▶ [EXERCISE DESCRIPTION] Filter these entries so that only lines with the word "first" remain.

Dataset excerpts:
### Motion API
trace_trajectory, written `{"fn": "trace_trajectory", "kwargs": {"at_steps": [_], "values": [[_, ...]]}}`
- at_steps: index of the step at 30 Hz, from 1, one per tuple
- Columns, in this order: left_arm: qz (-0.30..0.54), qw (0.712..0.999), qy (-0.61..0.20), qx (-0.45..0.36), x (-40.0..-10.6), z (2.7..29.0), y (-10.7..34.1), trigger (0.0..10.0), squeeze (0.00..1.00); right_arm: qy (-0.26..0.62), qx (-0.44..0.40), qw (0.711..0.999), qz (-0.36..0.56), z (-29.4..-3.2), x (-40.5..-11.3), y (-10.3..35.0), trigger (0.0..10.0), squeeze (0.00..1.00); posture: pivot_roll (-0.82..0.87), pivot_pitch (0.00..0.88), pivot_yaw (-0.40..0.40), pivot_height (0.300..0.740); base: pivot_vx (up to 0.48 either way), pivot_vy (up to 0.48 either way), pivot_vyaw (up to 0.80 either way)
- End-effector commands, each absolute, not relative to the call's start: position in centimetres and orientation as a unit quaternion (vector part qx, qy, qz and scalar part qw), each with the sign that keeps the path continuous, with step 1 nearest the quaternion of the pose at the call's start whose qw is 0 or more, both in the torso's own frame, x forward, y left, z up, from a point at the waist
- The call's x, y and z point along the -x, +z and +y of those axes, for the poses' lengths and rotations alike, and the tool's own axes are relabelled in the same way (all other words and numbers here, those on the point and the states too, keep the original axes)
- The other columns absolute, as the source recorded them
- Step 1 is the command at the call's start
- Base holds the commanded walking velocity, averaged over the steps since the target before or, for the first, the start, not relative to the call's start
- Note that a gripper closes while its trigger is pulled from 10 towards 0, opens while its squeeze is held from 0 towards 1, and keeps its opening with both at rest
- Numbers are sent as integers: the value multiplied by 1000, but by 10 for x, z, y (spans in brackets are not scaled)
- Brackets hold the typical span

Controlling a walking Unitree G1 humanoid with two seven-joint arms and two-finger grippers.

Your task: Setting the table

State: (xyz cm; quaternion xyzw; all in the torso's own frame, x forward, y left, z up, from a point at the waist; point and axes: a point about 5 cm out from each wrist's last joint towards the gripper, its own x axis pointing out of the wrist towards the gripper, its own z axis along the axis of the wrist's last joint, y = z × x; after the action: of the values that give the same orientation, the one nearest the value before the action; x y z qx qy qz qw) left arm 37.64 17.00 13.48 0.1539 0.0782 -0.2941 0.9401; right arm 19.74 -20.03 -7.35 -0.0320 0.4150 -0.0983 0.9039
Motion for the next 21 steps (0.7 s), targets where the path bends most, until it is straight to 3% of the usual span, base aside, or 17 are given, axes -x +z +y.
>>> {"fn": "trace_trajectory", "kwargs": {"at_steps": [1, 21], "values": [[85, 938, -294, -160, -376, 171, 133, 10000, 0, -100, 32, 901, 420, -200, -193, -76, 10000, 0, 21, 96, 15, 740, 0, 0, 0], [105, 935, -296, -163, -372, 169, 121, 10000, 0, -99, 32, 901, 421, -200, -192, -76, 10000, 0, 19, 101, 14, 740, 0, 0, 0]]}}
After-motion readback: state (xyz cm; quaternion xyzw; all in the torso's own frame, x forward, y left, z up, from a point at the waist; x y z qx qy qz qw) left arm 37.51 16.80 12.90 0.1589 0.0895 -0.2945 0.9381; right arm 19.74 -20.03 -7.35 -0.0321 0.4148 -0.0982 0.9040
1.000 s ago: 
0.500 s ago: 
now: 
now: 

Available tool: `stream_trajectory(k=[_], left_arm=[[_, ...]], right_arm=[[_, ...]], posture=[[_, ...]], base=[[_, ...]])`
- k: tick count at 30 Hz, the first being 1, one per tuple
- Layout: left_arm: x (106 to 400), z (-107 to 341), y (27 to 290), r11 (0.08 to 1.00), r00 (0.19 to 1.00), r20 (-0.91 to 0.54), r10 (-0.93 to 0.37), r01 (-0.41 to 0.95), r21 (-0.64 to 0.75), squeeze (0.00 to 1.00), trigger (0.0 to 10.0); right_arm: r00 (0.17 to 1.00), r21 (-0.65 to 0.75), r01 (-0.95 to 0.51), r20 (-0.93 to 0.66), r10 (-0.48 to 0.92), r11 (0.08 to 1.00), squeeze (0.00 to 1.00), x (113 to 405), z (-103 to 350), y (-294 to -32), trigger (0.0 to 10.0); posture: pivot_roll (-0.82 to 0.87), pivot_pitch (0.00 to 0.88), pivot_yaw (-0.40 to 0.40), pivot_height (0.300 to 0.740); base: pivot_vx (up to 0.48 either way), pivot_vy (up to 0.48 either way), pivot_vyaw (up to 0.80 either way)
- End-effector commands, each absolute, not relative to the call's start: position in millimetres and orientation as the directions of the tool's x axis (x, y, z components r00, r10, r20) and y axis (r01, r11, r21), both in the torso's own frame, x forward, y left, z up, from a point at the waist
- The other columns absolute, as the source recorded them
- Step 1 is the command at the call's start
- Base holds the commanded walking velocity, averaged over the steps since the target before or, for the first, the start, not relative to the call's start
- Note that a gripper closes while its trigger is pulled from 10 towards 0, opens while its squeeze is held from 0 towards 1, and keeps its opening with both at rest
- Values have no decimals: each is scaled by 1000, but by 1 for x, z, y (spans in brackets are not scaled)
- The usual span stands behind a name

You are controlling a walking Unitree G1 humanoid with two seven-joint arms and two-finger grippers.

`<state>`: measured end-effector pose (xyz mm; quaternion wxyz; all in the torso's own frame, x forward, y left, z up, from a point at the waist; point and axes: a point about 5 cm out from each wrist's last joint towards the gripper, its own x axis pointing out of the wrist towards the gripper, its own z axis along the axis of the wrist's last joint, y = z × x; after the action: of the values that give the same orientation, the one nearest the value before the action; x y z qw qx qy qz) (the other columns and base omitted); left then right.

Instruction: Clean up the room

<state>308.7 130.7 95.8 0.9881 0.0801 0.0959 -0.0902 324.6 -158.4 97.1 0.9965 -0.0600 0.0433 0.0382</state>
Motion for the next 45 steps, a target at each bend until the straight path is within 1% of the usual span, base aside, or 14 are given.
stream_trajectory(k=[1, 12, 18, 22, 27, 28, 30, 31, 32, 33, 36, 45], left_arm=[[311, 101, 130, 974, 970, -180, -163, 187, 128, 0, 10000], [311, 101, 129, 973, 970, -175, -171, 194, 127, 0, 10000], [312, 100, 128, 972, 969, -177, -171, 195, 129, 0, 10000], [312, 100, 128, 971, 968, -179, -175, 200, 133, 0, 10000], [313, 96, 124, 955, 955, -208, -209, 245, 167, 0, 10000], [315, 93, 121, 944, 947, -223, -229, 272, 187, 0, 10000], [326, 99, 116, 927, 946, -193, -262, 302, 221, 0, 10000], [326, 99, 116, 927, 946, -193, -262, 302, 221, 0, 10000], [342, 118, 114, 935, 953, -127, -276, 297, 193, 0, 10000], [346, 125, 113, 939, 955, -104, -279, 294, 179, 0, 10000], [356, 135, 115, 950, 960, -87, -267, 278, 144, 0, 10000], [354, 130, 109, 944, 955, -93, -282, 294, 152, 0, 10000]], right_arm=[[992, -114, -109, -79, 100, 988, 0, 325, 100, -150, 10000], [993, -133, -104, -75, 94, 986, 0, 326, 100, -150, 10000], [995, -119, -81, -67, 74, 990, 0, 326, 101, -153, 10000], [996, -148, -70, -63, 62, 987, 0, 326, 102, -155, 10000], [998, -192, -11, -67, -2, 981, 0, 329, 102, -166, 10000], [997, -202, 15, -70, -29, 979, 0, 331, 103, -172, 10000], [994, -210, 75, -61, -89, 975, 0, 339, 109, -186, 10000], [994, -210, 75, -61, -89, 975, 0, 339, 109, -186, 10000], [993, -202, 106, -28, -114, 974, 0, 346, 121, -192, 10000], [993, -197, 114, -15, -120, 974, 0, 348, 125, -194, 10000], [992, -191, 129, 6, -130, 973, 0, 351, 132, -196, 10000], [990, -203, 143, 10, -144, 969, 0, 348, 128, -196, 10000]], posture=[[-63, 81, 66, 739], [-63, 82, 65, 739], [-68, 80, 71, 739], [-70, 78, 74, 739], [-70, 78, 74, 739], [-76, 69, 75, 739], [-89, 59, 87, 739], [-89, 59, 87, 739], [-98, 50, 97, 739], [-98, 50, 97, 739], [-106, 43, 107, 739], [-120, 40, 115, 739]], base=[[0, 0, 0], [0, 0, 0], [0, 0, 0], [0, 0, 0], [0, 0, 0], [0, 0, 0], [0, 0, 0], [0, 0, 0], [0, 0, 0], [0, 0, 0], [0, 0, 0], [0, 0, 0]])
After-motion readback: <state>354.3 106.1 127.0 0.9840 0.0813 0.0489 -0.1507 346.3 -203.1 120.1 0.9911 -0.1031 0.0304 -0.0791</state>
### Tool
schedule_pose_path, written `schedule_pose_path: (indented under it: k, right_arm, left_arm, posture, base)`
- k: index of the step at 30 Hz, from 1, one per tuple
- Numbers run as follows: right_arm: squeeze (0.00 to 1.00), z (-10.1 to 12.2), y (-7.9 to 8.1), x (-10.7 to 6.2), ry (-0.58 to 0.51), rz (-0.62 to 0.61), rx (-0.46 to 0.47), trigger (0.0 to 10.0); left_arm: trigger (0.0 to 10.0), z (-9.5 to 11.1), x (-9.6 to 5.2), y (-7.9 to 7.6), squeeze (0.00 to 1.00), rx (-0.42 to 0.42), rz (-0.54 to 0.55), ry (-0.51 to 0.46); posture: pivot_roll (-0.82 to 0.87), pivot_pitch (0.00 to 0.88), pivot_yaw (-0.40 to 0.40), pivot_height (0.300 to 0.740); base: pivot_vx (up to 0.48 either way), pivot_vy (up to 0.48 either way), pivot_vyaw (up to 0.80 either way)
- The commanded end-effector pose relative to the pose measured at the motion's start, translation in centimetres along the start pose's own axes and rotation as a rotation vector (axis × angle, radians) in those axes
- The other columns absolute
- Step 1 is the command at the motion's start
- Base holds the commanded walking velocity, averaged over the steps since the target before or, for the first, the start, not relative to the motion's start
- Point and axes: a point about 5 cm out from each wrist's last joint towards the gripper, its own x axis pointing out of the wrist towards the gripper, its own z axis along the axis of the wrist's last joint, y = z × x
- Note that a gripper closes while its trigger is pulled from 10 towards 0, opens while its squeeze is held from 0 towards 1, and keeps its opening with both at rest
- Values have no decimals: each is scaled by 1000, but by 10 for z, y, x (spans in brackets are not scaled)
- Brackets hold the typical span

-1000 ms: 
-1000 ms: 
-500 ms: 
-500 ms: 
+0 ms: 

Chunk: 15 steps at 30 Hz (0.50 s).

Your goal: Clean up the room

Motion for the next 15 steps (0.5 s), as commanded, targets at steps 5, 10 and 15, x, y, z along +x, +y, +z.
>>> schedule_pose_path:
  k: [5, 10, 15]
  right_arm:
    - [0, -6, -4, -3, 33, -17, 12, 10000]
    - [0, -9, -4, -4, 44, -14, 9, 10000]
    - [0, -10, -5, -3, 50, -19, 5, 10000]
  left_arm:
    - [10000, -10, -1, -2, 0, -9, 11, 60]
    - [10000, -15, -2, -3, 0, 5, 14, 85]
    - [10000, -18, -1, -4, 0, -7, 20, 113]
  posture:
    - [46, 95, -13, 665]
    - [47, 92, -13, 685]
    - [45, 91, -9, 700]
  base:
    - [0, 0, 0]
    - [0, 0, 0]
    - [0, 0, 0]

▶ [RESPONSE TO THE TASK]
- Base holds the commanded walking velocity, averaged over the steps since the target before or, for the first, the start, not relative to the call's start
- k: tick count at 30 Hz, the first being 1, one per tuple
- Base holds the commanded walking velocity, averaged over the steps since the target before or, for the first, the start, not relative to the call's start
- Base holds the commanded walking velocity, averaged over the steps since the target before or, for the first, the start, not relative to the motion's start

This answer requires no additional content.